(Data entries)

------------------------------

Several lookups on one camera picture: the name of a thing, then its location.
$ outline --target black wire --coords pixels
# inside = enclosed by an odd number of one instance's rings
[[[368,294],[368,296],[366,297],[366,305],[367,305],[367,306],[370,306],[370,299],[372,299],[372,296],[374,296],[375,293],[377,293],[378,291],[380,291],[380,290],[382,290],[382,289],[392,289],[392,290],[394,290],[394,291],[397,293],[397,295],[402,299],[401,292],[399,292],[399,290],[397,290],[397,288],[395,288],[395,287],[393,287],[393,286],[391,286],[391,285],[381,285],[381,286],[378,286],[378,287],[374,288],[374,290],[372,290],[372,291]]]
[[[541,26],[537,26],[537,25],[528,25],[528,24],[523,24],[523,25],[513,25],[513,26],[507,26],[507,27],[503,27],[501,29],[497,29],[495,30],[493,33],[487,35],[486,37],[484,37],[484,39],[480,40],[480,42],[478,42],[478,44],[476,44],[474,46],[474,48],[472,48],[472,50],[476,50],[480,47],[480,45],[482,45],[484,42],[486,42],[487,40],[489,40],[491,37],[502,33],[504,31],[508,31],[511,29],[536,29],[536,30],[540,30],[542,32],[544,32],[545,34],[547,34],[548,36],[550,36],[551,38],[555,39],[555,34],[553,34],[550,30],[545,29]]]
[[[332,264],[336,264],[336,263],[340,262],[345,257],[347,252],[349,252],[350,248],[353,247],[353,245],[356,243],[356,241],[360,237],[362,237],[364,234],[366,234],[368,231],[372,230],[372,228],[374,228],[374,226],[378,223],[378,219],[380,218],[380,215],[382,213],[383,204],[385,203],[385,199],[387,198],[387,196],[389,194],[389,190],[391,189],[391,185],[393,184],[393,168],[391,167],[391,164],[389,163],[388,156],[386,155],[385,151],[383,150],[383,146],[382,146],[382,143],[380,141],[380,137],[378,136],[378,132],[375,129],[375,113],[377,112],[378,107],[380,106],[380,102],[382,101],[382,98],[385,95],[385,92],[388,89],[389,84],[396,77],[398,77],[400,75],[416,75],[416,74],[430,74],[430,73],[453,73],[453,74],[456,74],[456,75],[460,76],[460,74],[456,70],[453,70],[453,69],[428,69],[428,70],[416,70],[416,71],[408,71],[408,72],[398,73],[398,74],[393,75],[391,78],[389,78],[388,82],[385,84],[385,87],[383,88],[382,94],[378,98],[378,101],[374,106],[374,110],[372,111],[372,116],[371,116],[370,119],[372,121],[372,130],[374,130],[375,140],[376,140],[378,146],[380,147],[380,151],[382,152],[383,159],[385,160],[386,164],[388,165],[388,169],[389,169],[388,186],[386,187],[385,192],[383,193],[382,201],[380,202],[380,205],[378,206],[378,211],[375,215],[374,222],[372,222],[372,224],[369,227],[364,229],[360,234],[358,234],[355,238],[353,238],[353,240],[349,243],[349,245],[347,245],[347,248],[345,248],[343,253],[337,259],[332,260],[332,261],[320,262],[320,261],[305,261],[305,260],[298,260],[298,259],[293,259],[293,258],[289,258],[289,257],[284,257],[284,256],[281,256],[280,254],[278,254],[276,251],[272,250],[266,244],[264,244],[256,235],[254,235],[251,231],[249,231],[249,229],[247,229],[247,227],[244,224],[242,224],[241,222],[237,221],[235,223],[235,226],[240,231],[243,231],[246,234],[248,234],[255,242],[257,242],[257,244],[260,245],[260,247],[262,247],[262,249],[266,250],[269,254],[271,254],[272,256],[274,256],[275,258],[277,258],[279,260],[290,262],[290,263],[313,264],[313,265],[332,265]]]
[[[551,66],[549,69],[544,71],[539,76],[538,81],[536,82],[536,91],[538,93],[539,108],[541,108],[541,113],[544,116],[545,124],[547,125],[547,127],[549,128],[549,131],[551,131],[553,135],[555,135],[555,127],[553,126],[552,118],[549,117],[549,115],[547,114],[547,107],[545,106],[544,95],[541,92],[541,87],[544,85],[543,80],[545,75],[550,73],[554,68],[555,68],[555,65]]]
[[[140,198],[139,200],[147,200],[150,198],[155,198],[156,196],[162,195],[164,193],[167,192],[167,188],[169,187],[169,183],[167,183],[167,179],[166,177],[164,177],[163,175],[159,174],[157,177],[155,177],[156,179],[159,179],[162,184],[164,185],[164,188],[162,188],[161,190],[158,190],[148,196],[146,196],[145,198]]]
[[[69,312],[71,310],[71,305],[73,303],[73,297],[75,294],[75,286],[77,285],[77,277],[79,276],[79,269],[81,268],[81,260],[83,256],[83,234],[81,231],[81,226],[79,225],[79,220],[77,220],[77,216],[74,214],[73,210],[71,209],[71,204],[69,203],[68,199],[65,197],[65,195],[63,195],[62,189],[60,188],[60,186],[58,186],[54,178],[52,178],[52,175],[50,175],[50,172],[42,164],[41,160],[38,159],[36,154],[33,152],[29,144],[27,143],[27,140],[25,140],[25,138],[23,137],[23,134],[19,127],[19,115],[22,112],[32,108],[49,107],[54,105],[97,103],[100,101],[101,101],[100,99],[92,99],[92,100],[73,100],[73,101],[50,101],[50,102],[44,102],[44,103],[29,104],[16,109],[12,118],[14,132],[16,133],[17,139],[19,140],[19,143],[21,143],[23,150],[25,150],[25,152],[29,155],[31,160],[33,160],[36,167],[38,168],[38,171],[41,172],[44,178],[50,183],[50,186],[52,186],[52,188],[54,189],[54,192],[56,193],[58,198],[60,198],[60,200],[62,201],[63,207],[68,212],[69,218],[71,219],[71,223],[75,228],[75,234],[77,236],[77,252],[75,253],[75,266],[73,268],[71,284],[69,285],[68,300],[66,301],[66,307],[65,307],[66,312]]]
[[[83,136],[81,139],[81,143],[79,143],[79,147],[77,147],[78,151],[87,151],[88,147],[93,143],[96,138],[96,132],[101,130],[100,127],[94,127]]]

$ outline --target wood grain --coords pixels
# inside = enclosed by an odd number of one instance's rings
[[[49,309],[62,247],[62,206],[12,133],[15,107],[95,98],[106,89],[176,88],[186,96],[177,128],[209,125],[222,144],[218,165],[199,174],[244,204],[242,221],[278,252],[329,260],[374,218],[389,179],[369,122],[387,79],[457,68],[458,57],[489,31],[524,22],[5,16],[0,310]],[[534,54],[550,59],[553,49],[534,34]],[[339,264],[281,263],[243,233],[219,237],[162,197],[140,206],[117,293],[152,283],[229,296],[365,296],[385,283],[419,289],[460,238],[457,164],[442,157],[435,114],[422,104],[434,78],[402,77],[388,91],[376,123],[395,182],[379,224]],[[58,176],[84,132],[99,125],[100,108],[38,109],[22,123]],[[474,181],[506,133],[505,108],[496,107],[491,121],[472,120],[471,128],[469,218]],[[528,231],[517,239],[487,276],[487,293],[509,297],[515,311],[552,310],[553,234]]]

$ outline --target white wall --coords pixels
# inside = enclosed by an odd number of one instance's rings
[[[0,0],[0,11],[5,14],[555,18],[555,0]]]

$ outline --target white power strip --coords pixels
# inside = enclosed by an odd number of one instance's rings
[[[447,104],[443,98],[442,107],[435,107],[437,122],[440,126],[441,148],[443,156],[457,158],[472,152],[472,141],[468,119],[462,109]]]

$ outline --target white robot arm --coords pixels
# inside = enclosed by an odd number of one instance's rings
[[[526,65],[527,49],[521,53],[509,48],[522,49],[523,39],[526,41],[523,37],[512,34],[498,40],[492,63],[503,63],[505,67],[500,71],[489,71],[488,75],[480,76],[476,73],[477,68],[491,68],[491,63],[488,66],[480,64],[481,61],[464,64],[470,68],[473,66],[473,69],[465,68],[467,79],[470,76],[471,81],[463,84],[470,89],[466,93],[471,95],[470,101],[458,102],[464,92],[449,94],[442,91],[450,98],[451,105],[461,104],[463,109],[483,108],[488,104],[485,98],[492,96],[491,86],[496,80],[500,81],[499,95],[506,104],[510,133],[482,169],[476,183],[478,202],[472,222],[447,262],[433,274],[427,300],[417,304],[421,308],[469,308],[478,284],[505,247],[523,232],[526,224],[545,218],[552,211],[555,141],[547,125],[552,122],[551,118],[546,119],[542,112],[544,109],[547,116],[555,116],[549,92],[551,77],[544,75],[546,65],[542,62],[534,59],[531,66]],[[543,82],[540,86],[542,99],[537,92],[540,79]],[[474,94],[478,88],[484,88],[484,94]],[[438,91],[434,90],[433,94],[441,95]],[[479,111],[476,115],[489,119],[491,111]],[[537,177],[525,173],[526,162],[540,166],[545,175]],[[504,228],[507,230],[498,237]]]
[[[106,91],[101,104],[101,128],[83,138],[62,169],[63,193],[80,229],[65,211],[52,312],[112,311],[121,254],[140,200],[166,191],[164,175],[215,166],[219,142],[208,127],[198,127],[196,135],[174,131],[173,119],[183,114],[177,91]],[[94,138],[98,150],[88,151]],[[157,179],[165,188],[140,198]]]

------------------------------

--- What is needed ---
Please set down again, word for word, only the lines from the start of the entries through the line with "wire --coords pixels", both ends included.

--- Completed exercise ---
Several lookups on one camera picture: the name of a thing, then its location.
$ outline --target black wire --coords pixels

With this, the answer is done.